History of Fenagh Hall 1912-present

Timeline of the Building

Fenagh Hall was first opened as a Temperance Hall on October 25th 1912.  It was burned by the Black and Tans in early 1920 and repaired and reopened around 1925.  Some events in the hall throughout the early years included GAA conventions, drama groups, dances, concerts, 25 card drives. Fenagh Fife and Drum Band had their practices here during the 40’s.  It was used as dance hall in the 1930s to 50’s.  It struggled financially and fell into disrepair in the 50’s around the time the Ivy Leaf dancehall started up.  It was then used by the local GAA club as a meeting and changing room area throughout the 1960’s and 70’s.

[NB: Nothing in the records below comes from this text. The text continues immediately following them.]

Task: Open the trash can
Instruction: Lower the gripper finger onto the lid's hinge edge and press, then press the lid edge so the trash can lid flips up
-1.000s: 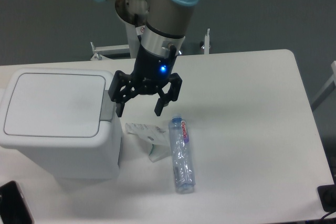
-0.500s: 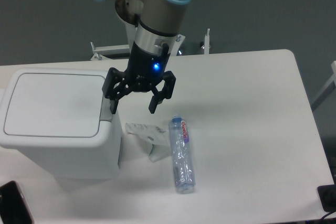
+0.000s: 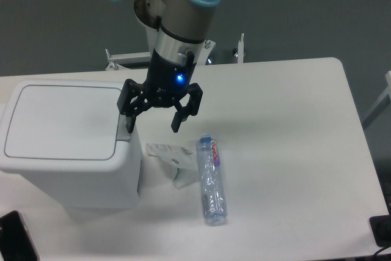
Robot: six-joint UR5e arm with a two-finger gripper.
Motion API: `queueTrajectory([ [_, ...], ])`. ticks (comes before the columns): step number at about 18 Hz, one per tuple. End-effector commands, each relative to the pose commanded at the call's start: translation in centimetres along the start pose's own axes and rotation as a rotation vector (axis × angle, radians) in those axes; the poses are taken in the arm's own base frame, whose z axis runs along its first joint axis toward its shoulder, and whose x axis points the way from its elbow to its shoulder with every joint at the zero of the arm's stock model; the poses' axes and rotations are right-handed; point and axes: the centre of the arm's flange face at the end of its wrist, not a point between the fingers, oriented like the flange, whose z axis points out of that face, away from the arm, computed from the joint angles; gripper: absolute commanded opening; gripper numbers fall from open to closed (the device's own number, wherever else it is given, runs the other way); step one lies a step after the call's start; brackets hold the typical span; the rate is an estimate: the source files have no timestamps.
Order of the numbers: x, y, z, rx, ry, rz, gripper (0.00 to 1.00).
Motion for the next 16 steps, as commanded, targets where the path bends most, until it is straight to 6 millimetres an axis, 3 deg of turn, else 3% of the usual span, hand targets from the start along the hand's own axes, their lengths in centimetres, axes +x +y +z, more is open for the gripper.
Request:
queueTrajectory([
  [16, -0.08, 0.0, 0.16, 0.005, 0.0, 0.001, 1.0],
])
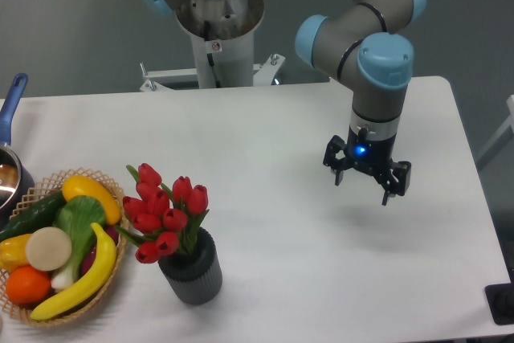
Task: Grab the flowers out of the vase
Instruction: 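Move the open gripper toward the red tulips in the black vase, then lower the open gripper around the tulip stems above the vase rim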
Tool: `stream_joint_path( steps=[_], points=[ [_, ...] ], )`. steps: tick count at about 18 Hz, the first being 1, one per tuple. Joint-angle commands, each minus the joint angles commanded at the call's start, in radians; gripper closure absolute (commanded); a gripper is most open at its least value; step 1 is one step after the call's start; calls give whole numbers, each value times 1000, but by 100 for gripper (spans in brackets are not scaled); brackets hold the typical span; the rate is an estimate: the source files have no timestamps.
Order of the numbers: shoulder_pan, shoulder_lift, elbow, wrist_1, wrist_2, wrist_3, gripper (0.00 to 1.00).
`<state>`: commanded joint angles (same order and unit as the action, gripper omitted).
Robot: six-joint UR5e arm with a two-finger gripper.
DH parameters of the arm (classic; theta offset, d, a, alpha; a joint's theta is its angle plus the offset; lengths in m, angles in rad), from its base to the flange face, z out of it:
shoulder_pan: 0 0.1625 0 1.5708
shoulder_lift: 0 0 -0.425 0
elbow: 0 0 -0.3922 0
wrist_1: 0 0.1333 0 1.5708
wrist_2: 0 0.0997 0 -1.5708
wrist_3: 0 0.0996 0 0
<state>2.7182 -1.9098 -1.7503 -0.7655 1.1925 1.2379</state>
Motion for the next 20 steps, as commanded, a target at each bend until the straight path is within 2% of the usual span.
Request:
stream_joint_path(
  steps=[9, 11, 16, 20],
  points=[
    [-15, 5, -9, 0, -304, 3, 0],
    [-31, 5, -32, 2, -394, 9, 0],
    [-31, 49, -139, 2, -647, 116, 0],
    [-50, 60, -147, 3, -738, 120, 0]
  ],
)
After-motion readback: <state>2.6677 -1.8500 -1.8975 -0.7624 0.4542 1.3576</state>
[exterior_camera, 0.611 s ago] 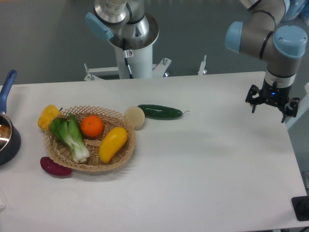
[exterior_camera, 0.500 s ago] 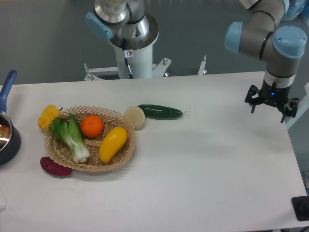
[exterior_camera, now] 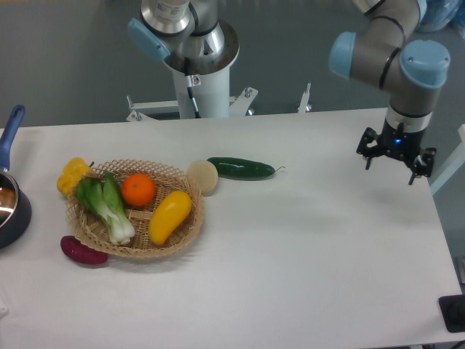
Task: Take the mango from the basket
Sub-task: 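Move the open gripper over the wicker basket toward the yellow mango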
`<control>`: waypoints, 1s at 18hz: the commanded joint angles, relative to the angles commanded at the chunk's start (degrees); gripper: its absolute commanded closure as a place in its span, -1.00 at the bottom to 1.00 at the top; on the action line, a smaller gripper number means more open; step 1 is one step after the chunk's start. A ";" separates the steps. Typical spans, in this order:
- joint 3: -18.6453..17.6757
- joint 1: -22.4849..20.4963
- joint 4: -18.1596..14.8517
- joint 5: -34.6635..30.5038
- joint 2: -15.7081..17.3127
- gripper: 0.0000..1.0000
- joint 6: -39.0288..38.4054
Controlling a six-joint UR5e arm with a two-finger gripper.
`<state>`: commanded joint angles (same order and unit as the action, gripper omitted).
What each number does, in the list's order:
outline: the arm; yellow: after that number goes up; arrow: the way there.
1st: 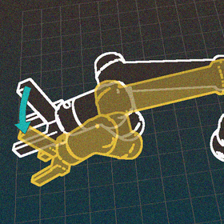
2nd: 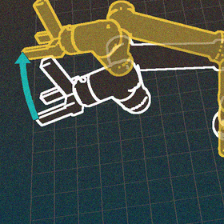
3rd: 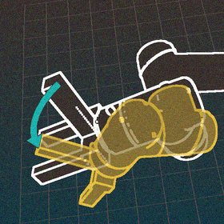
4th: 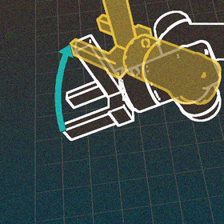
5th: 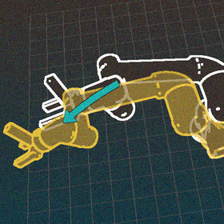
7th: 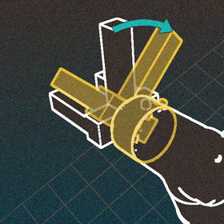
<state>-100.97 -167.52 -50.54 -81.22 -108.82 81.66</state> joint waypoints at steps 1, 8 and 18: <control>-0.89 0.61 -0.09 0.09 1.49 -1.00 -0.80; -5.73 9.74 -0.26 0.27 6.16 -1.00 -9.06; -10.20 24.52 -0.70 0.18 10.47 -1.00 -22.07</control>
<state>-111.17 -143.01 -51.24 -81.04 -98.36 59.59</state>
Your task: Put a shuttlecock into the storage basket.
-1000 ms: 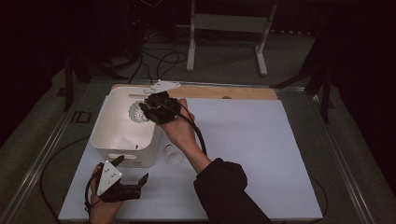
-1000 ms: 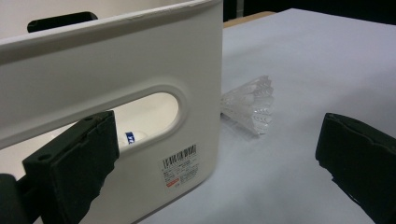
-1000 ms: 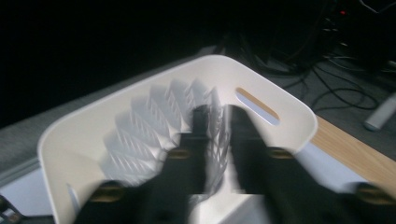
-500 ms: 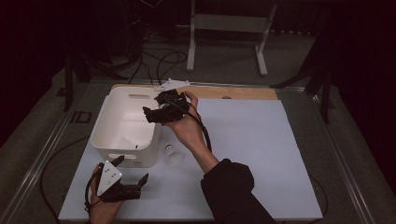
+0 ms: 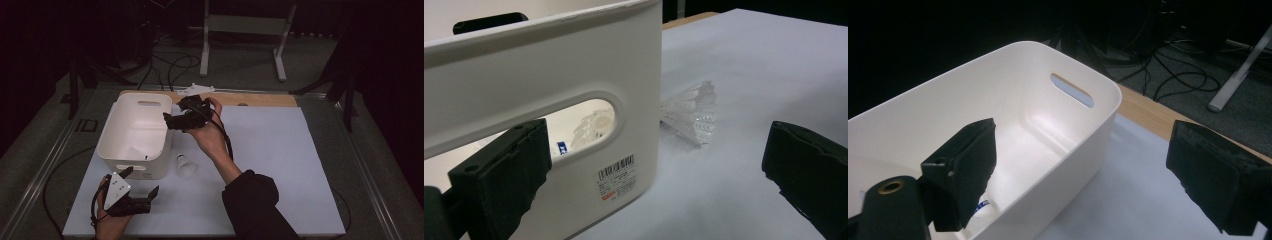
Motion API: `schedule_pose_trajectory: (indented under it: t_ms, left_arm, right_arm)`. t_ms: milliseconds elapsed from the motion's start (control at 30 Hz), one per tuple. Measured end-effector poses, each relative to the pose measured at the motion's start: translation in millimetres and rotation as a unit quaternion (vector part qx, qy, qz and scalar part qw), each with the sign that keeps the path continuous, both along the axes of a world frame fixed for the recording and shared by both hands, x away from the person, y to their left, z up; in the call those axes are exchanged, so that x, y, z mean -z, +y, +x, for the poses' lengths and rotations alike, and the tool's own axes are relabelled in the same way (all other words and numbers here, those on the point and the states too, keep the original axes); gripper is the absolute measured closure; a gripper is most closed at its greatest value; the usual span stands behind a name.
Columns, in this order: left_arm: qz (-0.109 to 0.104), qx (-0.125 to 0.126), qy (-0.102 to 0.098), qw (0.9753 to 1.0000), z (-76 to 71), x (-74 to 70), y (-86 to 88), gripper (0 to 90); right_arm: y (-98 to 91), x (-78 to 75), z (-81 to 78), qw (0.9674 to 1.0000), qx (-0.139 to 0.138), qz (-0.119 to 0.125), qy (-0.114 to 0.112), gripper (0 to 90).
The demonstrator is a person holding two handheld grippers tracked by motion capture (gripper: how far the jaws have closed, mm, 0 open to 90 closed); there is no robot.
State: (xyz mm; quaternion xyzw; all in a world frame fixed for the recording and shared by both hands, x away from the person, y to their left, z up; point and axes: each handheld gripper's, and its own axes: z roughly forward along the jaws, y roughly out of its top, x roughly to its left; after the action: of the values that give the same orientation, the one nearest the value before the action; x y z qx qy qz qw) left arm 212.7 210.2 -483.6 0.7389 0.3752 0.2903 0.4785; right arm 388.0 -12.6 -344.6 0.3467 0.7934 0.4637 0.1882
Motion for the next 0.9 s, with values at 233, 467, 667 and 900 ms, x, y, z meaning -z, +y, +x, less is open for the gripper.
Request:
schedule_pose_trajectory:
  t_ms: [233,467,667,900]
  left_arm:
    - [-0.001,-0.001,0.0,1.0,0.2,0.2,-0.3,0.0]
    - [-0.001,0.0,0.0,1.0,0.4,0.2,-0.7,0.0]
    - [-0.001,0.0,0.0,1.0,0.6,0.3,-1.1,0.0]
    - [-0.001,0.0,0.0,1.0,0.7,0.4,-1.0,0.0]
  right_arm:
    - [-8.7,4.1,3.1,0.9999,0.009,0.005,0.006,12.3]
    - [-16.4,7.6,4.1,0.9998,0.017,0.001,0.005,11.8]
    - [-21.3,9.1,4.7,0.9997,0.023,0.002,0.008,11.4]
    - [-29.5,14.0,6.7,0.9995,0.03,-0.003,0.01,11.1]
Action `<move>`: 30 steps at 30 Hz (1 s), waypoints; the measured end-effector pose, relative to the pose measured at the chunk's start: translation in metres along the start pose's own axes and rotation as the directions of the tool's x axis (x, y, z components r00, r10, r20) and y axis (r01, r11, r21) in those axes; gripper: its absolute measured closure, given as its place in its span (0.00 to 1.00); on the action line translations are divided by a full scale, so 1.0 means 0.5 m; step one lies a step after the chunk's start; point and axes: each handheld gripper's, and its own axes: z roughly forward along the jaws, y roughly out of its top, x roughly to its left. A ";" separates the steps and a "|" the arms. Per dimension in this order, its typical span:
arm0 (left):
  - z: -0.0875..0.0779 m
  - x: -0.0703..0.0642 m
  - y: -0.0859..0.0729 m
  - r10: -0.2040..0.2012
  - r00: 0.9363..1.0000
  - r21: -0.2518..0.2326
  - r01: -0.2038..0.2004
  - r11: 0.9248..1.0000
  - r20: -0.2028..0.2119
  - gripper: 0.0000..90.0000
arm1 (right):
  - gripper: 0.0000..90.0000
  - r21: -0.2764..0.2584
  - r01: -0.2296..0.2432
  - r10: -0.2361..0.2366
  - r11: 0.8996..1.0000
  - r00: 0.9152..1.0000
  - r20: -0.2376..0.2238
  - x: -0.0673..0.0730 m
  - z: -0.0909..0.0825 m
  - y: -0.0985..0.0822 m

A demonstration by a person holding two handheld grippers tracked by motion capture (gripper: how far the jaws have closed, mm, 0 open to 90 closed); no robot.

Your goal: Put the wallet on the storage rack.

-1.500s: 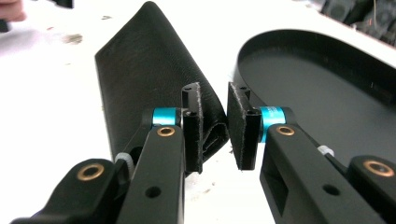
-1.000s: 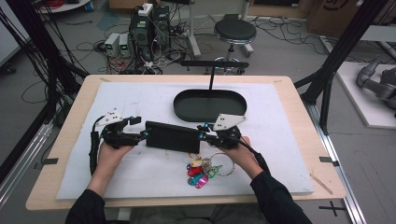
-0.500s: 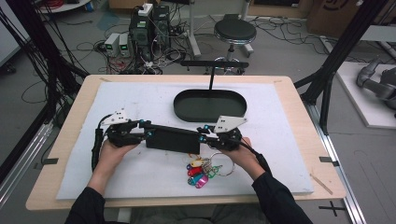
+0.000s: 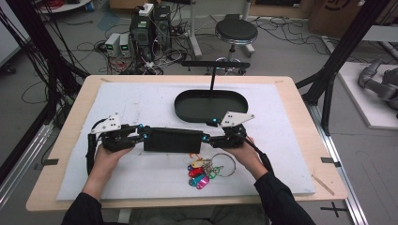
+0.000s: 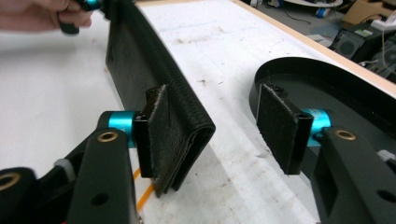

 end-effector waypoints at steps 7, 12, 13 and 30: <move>-0.008 -0.007 -0.002 0.020 1.000 -0.014 -0.020 1.000 0.010 0.83 | 0.34 0.019 -0.102 0.103 0.995 0.994 -0.034 -0.018 0.012 -0.011; -0.011 -0.012 -0.003 0.042 0.999 -0.032 -0.041 0.999 0.024 0.83 | 0.29 0.077 -0.088 0.093 0.993 0.993 -0.072 -0.015 0.043 -0.022; -0.012 -0.013 -0.003 0.046 0.999 -0.033 -0.045 0.998 0.022 0.83 | 0.31 0.091 -0.081 0.089 0.993 0.993 -0.083 -0.012 0.048 -0.023; -0.015 -0.017 -0.010 0.045 0.999 -0.074 -0.043 0.996 0.026 0.81 | 0.83 0.101 -0.005 0.026 0.995 0.977 -0.209 0.001 0.059 -0.018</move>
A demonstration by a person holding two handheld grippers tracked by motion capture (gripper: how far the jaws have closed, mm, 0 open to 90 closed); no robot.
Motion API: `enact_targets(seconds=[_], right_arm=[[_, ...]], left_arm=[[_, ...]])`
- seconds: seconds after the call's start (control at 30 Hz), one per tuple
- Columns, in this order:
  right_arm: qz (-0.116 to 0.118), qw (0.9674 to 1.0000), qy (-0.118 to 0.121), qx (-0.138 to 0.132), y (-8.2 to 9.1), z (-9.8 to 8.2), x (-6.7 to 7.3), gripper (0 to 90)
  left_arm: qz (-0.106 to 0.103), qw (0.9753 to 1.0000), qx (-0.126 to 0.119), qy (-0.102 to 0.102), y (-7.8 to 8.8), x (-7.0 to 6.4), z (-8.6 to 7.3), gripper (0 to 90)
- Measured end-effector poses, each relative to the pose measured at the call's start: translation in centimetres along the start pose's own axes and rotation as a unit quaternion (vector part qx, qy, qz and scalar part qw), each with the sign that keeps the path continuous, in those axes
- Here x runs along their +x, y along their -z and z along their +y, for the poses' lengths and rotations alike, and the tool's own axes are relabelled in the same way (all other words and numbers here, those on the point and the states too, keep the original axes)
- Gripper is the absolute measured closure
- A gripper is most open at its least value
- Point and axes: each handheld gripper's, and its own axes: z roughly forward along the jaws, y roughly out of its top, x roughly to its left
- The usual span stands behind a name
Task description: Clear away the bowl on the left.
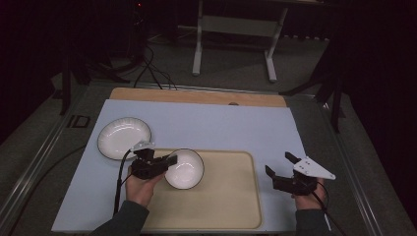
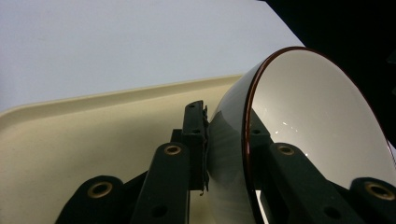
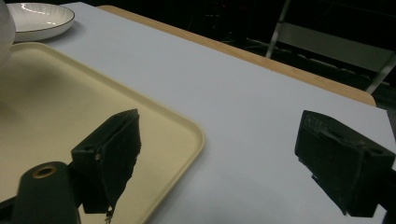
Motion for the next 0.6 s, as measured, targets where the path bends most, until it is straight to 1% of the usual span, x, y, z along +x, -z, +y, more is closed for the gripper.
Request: enact_targets(seconds=[0.27,0.5,0.6], right_arm=[[0.0,1.0,0.001,0.0,0.0,0.0,0.1,14.0],[0.0,1.0,0.001,0.0,0.0,0.0,0.1,14.0],[0.0,1.0,0.001,0.0,0.0,0.0,0.1,14.0]], left_arm=[[-0.002,0.9999,0.013,-0.004,-0.6,-0.3,-0.4,77.9],[0.002,0.9997,0.024,-0.009,-1.2,-0.4,-0.7,77.8],[0.002,0.9996,0.028,-0.007,-1.4,-0.4,-0.8,77.9]])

In 1974 a general meeting of the hall members and parishioners agreed that the hall be officially made a parish hall run by a committee representative of the whole parish and developed as a community centre.  It fell into disrepair and remained neglected and derelict until the early 90’s when maintenance work was carried out as part of a FAS scheme under the supervision of Fenagh Development Committee.

It was opened as Fenagh Visitor Centre in 2005 and now offers a Heritage Centre, Children’s Indoor Play Area, Café and Meeting/Training Rooms .  The Centre is open 7 days a week and hopefully in another 100 years the building will still be a hive of activity in the community just like it was back in 1912.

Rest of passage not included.